== Segment start ==
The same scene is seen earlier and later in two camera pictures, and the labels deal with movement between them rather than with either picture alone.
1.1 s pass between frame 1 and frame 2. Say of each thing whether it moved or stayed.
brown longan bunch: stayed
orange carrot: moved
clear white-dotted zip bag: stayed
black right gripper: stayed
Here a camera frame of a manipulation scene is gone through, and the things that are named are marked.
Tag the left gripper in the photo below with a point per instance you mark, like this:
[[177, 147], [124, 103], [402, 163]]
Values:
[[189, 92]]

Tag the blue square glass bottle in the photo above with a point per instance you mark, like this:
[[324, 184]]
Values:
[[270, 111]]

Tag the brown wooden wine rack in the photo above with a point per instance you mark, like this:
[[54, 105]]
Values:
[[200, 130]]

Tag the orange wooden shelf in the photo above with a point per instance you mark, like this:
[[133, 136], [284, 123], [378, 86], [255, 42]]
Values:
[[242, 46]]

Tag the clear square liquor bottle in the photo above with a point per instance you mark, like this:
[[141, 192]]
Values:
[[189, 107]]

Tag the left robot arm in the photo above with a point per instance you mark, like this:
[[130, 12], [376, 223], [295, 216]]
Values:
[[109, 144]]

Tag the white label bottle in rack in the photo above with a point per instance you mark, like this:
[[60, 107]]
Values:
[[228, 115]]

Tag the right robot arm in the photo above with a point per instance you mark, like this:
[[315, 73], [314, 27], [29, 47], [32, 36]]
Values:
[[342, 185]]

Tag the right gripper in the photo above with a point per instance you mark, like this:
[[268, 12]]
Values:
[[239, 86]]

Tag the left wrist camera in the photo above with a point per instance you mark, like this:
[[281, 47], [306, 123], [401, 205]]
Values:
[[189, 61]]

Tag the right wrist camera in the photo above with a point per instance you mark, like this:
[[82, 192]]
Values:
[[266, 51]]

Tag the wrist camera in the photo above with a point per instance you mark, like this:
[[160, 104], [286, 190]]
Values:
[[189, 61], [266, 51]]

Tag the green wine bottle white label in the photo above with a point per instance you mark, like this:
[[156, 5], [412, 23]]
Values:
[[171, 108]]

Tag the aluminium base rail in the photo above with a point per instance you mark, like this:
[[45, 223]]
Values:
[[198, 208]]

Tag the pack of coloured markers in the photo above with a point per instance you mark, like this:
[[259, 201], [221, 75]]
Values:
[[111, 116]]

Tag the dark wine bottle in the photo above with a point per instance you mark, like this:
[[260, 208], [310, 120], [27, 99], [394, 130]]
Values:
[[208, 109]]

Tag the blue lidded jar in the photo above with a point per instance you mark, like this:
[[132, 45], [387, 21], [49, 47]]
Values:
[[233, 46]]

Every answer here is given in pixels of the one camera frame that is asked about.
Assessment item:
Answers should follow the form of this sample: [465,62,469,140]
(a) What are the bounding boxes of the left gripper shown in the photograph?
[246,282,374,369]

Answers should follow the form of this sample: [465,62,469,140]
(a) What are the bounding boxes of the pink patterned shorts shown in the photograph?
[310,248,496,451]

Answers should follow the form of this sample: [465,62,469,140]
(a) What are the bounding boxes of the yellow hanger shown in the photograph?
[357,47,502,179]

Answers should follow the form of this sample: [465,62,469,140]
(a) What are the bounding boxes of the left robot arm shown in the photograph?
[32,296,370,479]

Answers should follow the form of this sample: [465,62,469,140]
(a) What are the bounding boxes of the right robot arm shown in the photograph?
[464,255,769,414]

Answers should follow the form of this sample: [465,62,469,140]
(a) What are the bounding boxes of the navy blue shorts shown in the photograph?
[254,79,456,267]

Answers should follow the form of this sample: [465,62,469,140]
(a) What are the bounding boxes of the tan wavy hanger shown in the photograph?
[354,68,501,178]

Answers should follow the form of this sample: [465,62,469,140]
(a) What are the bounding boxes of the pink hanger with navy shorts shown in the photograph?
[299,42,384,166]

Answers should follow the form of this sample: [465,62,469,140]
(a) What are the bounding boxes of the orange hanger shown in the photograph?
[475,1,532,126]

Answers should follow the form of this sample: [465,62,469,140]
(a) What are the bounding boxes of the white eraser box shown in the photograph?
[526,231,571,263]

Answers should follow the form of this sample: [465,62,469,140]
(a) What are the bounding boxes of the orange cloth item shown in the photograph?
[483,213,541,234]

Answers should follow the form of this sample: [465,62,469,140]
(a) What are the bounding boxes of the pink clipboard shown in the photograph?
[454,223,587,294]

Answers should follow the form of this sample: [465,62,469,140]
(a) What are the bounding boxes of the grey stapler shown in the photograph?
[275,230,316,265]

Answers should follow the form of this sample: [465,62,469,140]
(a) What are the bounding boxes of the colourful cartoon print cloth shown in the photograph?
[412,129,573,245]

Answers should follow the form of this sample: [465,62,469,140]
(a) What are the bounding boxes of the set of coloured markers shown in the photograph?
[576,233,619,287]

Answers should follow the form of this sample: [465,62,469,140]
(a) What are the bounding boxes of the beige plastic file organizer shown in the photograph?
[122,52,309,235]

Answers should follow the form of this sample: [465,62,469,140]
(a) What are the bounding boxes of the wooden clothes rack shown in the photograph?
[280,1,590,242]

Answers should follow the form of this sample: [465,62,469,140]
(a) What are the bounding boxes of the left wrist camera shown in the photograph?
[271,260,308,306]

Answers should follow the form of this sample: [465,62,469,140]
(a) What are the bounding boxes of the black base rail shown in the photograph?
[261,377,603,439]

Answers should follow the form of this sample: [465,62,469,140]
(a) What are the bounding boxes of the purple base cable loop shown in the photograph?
== Segment end ==
All that is needed is a number: the count of lines in the listing that hold "scene".

2